Exercise directions
For this exercise, repeat the listing below from its first line through the line containing "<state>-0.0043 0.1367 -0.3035", exactly as written.

Source information
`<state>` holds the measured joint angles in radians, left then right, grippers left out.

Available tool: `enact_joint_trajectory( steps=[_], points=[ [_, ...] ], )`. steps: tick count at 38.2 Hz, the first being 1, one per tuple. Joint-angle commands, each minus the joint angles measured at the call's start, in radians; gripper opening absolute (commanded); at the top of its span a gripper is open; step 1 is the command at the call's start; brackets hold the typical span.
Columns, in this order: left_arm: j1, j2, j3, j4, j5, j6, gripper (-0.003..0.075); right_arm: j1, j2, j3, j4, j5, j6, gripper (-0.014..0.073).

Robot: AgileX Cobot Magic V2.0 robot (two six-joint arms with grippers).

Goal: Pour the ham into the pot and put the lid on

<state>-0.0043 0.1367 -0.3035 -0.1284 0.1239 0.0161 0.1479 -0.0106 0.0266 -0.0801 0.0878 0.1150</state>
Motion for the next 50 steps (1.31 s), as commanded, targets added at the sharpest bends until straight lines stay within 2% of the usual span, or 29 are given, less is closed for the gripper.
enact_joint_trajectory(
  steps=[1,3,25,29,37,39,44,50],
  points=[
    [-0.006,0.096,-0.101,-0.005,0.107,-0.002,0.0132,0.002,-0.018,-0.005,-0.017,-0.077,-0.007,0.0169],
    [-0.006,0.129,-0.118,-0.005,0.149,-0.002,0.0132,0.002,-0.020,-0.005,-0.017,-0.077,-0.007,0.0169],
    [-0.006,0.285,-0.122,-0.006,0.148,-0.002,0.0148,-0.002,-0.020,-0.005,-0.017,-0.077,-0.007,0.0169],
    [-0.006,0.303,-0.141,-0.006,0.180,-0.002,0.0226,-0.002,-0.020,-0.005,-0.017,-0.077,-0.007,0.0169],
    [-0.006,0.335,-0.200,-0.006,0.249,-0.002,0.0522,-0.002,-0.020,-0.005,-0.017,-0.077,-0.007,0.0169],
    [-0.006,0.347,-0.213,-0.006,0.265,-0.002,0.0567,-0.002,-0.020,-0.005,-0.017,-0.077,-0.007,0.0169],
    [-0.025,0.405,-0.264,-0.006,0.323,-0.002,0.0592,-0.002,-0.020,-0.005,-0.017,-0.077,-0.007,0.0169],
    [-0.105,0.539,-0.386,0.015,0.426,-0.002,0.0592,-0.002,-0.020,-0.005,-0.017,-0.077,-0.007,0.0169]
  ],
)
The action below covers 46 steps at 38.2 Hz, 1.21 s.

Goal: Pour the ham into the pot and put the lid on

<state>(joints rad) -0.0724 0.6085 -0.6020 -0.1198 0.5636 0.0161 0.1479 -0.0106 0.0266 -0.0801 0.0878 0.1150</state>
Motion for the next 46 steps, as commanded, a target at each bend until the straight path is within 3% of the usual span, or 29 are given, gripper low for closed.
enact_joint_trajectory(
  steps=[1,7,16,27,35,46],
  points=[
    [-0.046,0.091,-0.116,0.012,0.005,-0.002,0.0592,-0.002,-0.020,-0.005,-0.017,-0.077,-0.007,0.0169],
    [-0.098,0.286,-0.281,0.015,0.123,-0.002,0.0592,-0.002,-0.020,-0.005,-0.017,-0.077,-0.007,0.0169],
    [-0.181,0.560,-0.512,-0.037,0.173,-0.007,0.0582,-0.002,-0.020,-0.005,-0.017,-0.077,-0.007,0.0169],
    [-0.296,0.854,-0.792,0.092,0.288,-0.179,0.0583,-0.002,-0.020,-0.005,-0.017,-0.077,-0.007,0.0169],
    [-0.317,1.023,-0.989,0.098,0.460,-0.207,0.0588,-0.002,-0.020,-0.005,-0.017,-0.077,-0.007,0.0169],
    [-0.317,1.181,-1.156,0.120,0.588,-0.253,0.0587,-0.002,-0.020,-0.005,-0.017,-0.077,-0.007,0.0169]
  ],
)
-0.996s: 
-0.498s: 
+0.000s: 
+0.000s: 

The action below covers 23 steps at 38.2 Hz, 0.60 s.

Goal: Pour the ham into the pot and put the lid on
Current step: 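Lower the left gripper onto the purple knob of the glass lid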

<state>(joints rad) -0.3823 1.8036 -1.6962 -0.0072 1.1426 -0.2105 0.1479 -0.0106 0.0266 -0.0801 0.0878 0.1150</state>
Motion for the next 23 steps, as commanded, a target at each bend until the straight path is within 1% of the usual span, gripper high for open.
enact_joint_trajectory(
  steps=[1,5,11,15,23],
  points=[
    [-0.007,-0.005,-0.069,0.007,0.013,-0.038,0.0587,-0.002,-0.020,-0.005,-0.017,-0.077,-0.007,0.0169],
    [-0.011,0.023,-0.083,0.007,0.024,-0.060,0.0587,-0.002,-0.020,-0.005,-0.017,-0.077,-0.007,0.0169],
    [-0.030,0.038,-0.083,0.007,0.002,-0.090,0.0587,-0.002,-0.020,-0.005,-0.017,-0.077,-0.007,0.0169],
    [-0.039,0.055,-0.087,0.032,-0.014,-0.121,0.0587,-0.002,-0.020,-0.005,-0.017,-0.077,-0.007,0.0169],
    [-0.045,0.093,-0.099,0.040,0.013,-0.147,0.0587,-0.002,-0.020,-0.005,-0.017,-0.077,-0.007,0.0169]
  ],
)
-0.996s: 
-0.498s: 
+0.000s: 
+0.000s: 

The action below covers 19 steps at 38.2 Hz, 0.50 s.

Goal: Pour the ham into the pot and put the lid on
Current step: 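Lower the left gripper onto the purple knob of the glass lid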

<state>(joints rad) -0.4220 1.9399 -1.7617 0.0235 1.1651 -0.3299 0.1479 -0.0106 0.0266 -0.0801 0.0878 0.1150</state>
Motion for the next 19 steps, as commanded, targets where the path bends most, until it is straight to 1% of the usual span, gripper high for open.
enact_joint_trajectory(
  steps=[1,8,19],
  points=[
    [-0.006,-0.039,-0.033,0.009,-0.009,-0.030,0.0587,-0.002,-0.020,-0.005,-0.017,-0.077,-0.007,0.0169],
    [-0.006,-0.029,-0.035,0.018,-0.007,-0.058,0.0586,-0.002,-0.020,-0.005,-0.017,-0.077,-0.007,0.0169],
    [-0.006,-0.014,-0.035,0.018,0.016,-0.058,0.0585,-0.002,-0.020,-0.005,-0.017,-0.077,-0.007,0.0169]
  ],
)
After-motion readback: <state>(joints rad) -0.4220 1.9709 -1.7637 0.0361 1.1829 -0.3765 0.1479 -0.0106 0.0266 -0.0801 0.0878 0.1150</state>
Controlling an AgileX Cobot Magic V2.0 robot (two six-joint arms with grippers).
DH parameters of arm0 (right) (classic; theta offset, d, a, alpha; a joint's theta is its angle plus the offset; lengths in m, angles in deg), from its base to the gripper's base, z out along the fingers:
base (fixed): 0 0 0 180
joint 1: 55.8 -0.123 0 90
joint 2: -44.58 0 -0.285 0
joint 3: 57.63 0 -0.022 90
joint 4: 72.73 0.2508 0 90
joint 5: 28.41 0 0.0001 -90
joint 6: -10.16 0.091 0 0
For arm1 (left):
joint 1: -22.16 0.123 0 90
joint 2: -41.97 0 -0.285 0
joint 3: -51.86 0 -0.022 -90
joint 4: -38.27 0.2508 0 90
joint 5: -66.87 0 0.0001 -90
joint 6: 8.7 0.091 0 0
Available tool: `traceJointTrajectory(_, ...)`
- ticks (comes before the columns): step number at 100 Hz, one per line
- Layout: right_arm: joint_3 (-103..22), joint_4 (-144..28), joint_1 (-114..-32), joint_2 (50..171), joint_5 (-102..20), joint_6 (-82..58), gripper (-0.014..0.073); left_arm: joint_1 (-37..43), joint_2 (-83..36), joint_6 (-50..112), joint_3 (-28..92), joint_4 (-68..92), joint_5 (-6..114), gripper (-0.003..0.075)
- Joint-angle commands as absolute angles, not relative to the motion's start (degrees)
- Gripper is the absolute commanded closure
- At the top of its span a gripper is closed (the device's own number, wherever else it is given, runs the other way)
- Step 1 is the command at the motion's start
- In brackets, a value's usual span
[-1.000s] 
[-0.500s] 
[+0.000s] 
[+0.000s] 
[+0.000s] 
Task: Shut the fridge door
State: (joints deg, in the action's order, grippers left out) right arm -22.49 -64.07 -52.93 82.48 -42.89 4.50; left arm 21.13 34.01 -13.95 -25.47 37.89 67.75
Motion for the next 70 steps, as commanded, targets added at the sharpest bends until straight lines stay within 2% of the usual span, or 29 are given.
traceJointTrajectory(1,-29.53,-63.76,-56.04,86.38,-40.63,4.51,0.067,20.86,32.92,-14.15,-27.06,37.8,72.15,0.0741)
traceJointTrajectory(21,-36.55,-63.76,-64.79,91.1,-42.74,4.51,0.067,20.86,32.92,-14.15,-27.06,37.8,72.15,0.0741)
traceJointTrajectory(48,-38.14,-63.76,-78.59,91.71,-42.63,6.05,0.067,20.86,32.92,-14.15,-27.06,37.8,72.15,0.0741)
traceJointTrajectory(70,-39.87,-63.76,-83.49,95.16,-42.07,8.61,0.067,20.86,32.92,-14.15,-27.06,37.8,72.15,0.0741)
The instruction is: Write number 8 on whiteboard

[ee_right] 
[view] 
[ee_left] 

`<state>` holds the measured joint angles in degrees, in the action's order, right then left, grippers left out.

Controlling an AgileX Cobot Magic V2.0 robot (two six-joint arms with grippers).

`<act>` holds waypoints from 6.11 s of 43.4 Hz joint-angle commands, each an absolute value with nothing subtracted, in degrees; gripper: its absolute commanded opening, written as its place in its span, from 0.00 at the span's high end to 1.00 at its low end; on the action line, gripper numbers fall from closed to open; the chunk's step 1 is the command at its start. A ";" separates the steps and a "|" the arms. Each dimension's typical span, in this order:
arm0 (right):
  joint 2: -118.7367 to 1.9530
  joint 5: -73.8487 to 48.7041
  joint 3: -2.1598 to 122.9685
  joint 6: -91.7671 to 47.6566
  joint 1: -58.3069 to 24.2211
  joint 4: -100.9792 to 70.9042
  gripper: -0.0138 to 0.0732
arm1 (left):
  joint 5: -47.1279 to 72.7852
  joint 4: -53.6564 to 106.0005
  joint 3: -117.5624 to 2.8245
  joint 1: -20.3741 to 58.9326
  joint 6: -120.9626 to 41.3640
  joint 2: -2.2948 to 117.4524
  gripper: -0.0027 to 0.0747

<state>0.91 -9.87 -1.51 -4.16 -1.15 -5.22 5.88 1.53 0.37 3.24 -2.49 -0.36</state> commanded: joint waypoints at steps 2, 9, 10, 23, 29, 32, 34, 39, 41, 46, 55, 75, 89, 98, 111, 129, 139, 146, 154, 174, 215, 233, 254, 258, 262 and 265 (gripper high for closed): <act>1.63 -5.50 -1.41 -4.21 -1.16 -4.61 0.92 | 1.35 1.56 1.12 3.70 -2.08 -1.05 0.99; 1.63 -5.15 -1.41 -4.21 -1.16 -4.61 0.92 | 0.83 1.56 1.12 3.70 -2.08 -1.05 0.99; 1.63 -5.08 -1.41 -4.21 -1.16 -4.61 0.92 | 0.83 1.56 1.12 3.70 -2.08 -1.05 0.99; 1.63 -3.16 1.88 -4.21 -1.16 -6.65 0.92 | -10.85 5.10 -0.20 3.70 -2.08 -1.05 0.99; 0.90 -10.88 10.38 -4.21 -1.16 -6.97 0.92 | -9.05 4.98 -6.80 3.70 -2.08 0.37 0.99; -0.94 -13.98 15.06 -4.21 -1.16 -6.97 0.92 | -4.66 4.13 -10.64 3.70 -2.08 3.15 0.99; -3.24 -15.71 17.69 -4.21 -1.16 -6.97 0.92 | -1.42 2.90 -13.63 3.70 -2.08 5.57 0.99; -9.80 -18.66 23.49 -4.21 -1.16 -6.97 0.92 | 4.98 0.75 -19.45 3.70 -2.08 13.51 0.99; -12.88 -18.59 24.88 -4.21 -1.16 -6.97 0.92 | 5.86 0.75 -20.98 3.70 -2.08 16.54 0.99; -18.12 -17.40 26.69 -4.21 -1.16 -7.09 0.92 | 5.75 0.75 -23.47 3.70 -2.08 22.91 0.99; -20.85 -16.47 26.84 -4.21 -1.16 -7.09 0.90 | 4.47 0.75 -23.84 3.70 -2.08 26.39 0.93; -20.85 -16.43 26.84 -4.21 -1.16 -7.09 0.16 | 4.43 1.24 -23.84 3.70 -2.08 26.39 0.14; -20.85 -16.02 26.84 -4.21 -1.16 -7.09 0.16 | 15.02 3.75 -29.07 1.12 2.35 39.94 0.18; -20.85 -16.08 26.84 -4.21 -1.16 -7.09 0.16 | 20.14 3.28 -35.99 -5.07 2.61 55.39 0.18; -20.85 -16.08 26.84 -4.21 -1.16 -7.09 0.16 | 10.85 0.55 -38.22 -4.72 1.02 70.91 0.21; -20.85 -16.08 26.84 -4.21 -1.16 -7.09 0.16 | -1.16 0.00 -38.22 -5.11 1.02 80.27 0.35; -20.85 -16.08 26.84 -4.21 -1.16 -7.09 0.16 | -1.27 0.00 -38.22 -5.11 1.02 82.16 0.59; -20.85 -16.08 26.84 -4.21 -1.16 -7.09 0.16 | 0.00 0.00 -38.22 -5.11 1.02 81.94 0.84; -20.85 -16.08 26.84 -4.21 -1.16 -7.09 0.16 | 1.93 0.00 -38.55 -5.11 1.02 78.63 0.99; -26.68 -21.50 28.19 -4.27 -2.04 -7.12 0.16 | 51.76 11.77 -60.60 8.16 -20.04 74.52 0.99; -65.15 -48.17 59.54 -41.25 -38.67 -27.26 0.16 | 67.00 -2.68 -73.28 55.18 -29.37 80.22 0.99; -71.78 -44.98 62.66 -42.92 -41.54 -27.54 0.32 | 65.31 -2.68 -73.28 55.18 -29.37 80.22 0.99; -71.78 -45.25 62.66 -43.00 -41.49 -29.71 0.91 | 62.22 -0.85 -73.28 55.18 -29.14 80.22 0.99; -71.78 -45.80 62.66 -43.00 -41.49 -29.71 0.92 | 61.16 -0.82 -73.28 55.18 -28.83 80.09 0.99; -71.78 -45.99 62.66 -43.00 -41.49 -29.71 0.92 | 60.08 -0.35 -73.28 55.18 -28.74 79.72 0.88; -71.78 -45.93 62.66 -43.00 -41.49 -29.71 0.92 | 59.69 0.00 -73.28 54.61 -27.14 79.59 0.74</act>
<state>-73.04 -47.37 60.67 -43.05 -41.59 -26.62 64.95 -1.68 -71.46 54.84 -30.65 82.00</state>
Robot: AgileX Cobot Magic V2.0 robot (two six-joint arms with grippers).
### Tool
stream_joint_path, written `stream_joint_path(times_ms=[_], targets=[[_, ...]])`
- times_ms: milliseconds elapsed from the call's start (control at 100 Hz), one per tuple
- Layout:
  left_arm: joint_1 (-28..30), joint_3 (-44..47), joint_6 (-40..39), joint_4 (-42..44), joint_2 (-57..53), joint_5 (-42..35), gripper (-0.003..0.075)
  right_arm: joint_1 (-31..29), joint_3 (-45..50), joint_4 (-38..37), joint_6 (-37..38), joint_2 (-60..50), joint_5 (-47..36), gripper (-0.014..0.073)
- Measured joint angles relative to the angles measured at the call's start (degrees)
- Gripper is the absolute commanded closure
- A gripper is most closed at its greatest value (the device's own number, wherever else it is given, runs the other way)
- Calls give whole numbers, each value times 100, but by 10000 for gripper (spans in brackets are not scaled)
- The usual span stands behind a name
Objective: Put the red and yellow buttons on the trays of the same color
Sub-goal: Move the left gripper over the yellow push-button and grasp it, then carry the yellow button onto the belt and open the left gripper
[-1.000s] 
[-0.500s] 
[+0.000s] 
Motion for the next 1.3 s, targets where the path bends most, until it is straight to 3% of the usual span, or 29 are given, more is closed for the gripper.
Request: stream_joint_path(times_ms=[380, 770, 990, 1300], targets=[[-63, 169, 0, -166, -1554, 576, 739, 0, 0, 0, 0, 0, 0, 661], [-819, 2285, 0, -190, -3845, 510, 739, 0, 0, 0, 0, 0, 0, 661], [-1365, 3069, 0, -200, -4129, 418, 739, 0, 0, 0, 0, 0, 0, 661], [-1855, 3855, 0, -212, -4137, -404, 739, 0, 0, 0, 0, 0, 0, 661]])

Written response
`<state>` holds the measured joint angles in radians, left then right, grippers left out.

Available tool: `enact_joint_trajectory( steps=[_], points=[ [_, ...] ], )`. steps: tick count at 38.2 Hz, the first being 1, one per tuple. Joint-angle commands, each minus the joint angles measured at the call's start, in radians; gripper opening absolute (commanded); at the top of its span a gripper is open; step 1 is the command at the call's start; brackets hold the typical span.
Columns, in this order: left_arm: j1, j2, j3, j4, j5, j6, gripper (-0.003..0.075); right_arm: j1, j2, j3, j4, j5, j6, gripper (-0.014..0.073).

Robot: AgileX Cobot Magic V2.0 robot (two six-joint arms with grippers).

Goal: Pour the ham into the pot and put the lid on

<state>-0.0043 0.1367 -0.3035 -0.1284 0.1239 0.0161 0.1479 -0.0106 0.0266 -0.0801 0.0878 0.1150</state>

The work for this exercise is now done.